Overall, our study concluded that Y₂O₃:Eu@SiO₂ NP synthesized with CTAB addition (Figure 1, Protocol 2) and silica coating using either APTES, toluene and hexane, or TEOS and NH₄OH (Figure 2, Variation 1 and 5) generated most ROS. Future studies will include the in vivo efficacy of tumor therapy using these NPs synthesized through the select protocols indicated above to investigate and ultimately establish quantitative correlation between therapeutic outcomes and ROS generation levels, and in turn, the optimal choice of Y₂O₃:Eu@SiO₂ NP synthesis protocol and the related parametric options that could be tailored to the specific therapeutic requirements dictated by the individual “patient” subject conditions, paving ways leading to translation to future practice of “personalized” therapy and medicine.

4.2. In Vivo Evaluation of the Y₂O₃:Eu@SiO₂ NP in a Human Ovarian Cancer Xenograft Model

The illustrative in vivo evaluation conducted in an ovarian cancer mouse xenograft model demonstrated promising tumor suppression capabilities of the Y₂O₃:Eu@SiO₂ NPs (Figure 8). These preliminary results suggest the potential of the engineered Y₂O₃:Eu@SiO₂ NPs to suppress radiation-resistant tumor progression in vivo, through ROS production.
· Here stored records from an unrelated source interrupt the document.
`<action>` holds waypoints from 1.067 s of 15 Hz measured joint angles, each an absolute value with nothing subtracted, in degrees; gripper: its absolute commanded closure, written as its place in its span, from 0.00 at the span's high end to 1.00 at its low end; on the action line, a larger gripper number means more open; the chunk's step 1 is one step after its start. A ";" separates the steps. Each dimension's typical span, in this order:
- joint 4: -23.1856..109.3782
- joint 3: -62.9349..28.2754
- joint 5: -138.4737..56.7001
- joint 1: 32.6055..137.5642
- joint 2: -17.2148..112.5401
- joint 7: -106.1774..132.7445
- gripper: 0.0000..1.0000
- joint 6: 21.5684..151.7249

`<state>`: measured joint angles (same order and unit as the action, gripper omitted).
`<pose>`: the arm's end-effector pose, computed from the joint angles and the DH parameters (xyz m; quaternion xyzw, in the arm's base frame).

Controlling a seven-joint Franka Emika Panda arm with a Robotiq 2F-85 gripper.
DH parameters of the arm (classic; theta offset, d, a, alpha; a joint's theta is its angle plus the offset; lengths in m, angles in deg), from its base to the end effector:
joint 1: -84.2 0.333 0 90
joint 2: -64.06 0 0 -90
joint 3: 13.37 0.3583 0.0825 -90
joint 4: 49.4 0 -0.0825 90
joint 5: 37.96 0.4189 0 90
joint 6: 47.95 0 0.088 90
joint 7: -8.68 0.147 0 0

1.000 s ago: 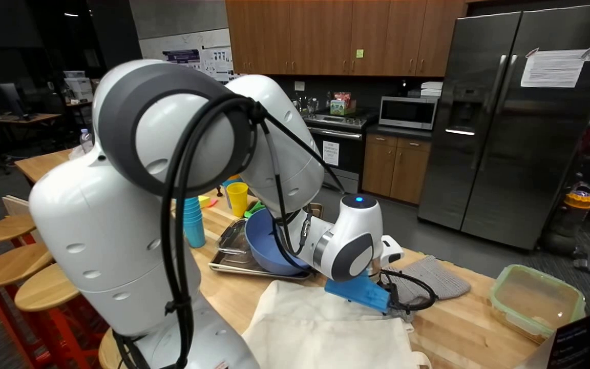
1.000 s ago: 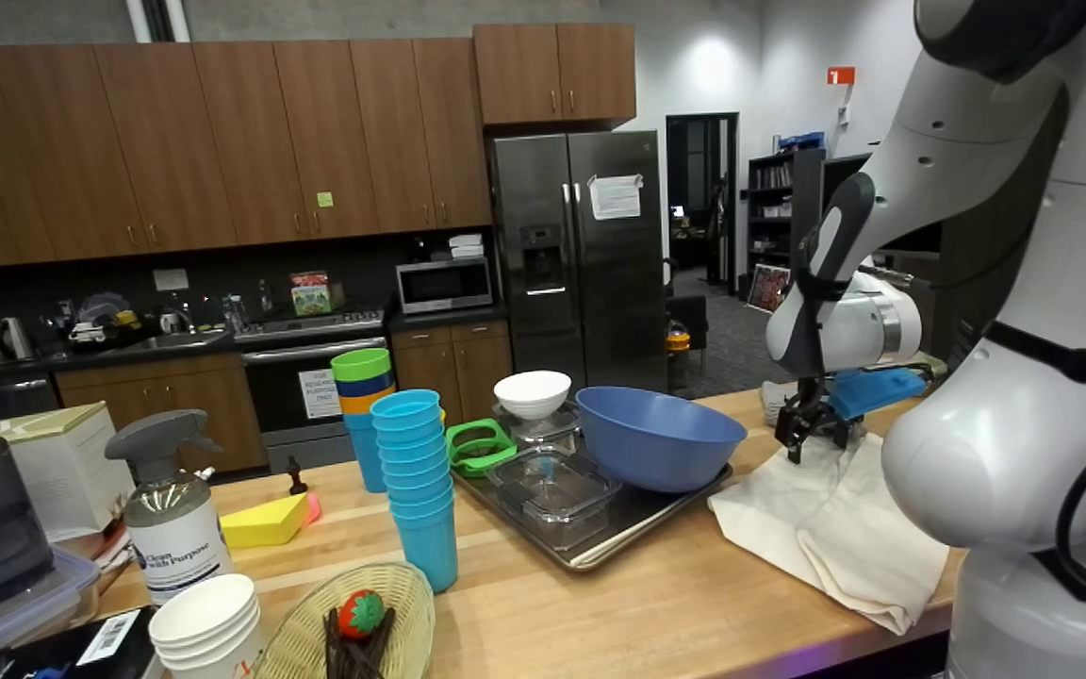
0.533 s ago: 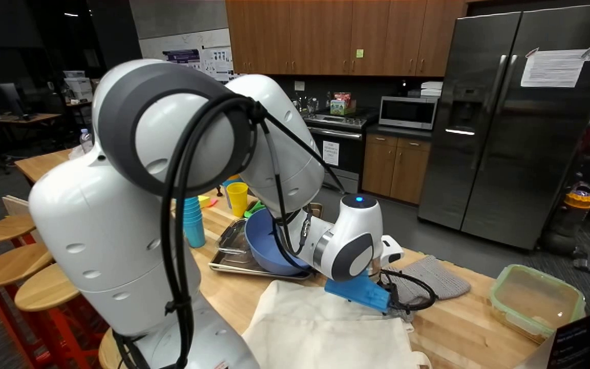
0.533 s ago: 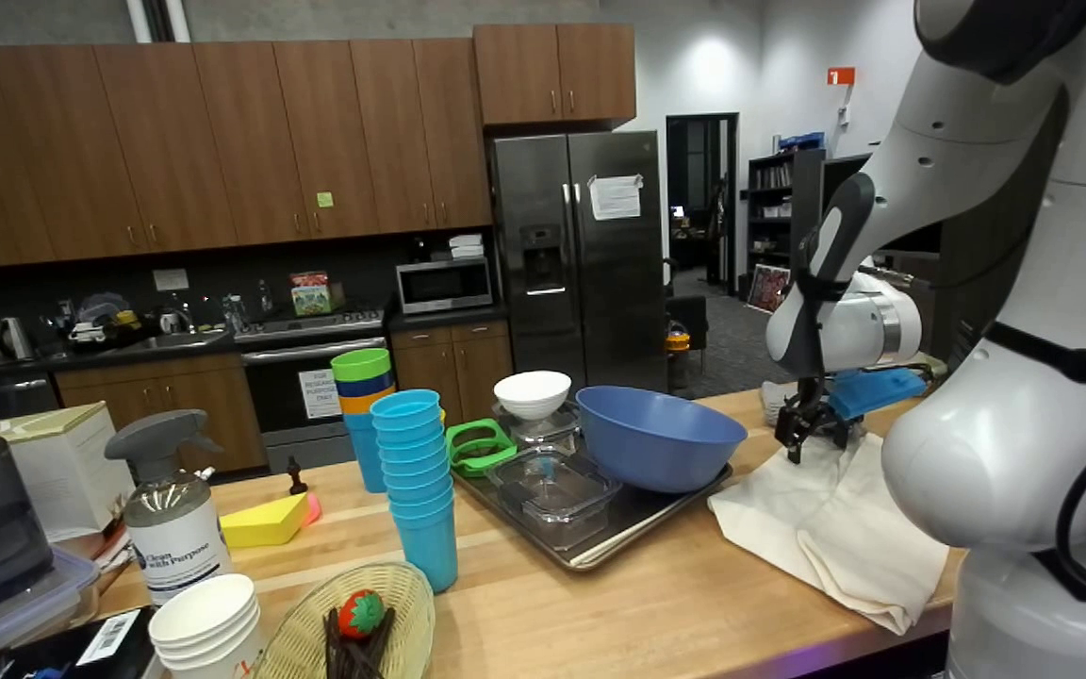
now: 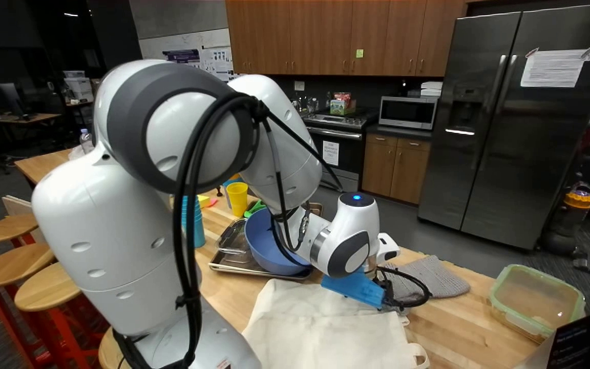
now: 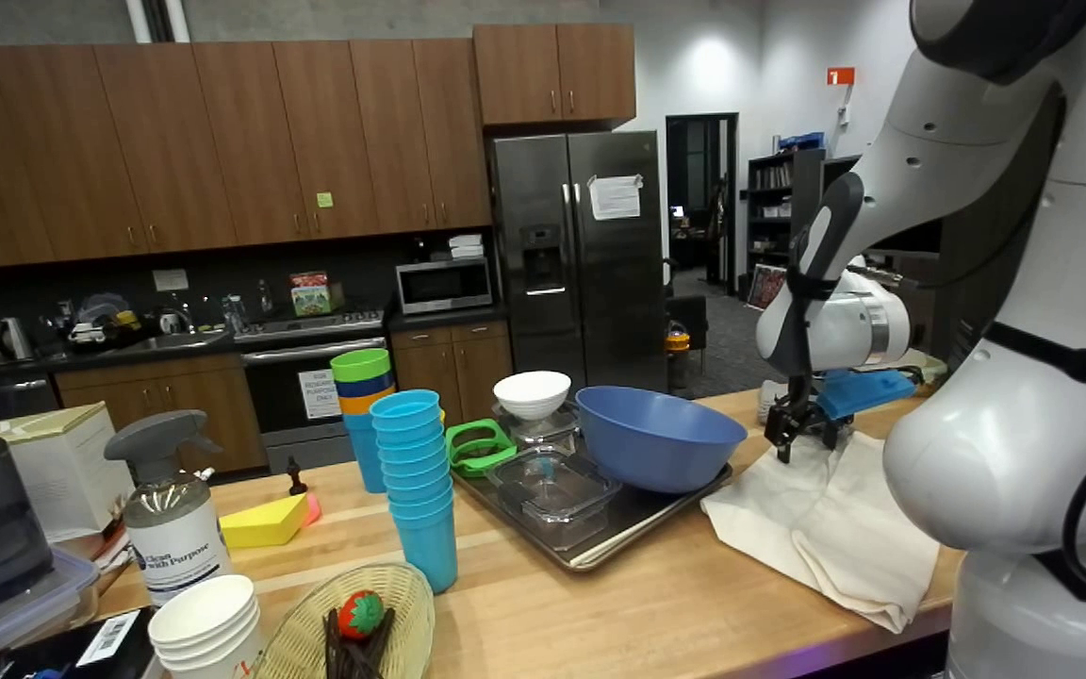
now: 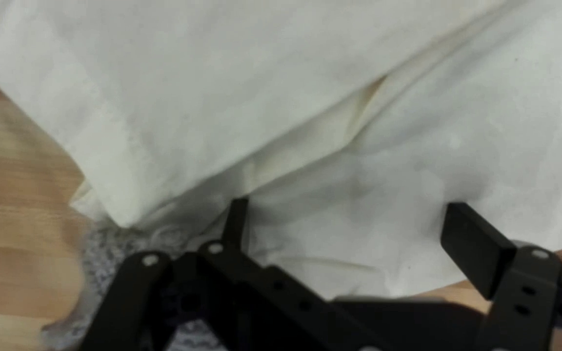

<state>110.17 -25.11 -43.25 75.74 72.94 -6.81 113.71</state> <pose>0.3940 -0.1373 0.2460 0.9955 0.0010 0.0891 0.0317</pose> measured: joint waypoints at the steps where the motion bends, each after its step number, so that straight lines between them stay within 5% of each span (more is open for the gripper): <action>1: 110.05 -25.09 -42.57 76.08 72.94 -6.81 0.63 113.88; 9: 109.40 -23.95 -41.72 77.28 73.19 -6.26 0.01 115.60; 16: 109.41 -23.74 -41.72 77.55 72.59 -5.66 0.00 117.33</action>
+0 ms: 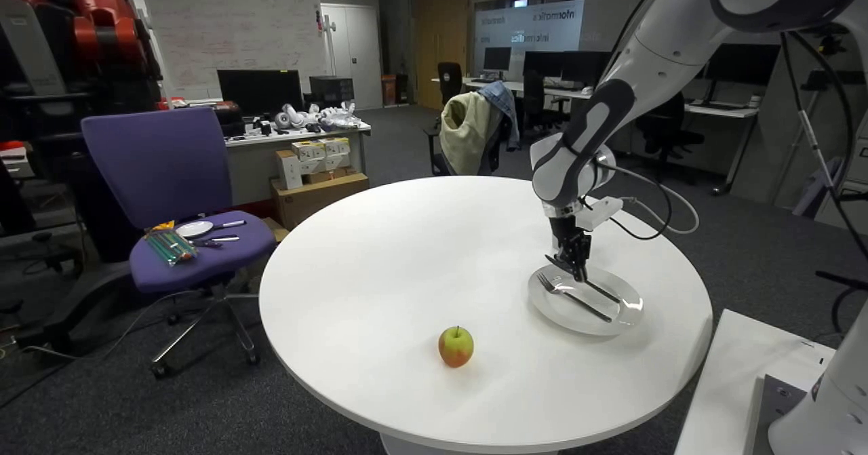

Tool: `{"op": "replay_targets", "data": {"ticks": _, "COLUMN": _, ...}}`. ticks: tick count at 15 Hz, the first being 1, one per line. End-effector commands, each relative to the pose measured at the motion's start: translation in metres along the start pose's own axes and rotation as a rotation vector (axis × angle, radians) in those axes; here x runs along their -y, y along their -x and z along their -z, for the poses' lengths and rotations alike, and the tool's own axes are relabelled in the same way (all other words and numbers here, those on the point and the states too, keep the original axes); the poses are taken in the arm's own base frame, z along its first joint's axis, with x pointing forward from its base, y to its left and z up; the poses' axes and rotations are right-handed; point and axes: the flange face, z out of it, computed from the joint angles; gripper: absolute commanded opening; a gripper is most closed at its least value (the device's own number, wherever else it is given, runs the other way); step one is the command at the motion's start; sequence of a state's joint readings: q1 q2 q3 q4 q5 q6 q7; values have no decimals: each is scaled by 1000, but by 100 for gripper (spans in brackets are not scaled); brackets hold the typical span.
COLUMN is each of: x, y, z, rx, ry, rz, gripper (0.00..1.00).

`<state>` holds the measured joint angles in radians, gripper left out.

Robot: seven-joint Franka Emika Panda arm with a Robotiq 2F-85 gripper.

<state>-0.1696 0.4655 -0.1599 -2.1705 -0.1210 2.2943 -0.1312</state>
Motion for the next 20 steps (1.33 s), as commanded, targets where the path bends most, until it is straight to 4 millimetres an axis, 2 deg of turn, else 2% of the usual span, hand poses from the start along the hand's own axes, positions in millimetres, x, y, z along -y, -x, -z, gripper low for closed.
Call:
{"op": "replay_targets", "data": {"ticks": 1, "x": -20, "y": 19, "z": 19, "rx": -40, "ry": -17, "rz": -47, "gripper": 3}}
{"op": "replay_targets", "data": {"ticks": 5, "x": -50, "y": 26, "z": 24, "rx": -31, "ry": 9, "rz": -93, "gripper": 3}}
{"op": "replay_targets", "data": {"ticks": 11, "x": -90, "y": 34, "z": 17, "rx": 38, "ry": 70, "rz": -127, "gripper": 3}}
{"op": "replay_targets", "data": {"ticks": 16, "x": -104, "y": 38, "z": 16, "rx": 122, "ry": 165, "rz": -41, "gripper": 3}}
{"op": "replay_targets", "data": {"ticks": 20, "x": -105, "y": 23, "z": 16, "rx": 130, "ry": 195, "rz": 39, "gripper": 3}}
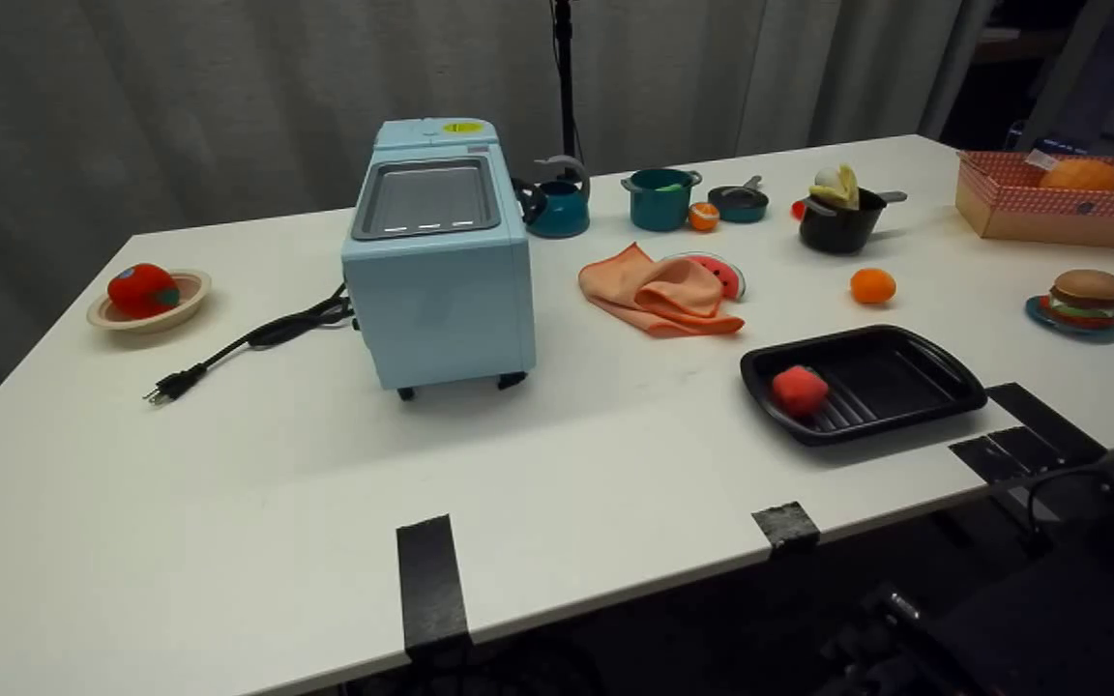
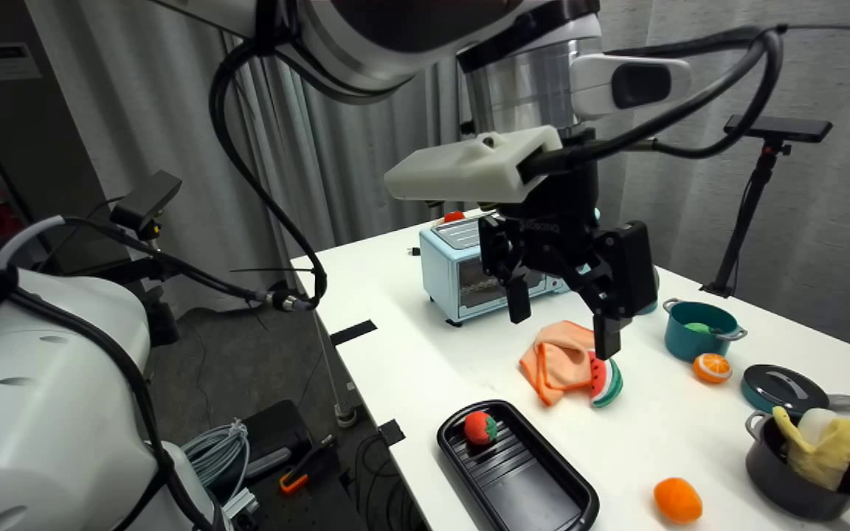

It is important to note that this preliminary evaluation study was carried out before the systematic investigation of NPs synthesis protocols and related experimental parameters and factors, of which the study results were reported earlier in this paper. Therefore, the synthesis approach and experimental conditions employed to produce the Y₂O₃:Eu@SiO₂ NPs used in the in vivo study were the ones utilized during the early phase of this ongoing project, which was by no means optimized. Hence, the therapeutic effects demonstrated in this preliminary study were also not optimized. As discussed already in Section 4.1, systematic investigation of optimization of synthesis protocols and relevant experimental parameters and factors, and their relationship of the therapeutic outcomes, will be carried out in the future, which will definitely include in vivo experiments employing animal models as part of the evaluation in the real-world preclinical environment, and ultimately translation to clinical human trials.

5. Conclusion

Our studies and their results reported here provided important information on the syntheses of Y₂O₃:Eu@SiO₂ NP. This nano-photosensitizer has also been demonstrated in preliminary in vivo evaluation to offer significant promise for overcoming limitations of conventional PDT and potentially capable of combating various cancers in a wide range of clinical applications. Our research team continues to carry out systematic investigation toward establishing quantitative correlation between NPs synthesis methods utilized and therapeutic outcomes via XPDT practice, with the ultimate goal of moving toward practice of personalized medicine in the future.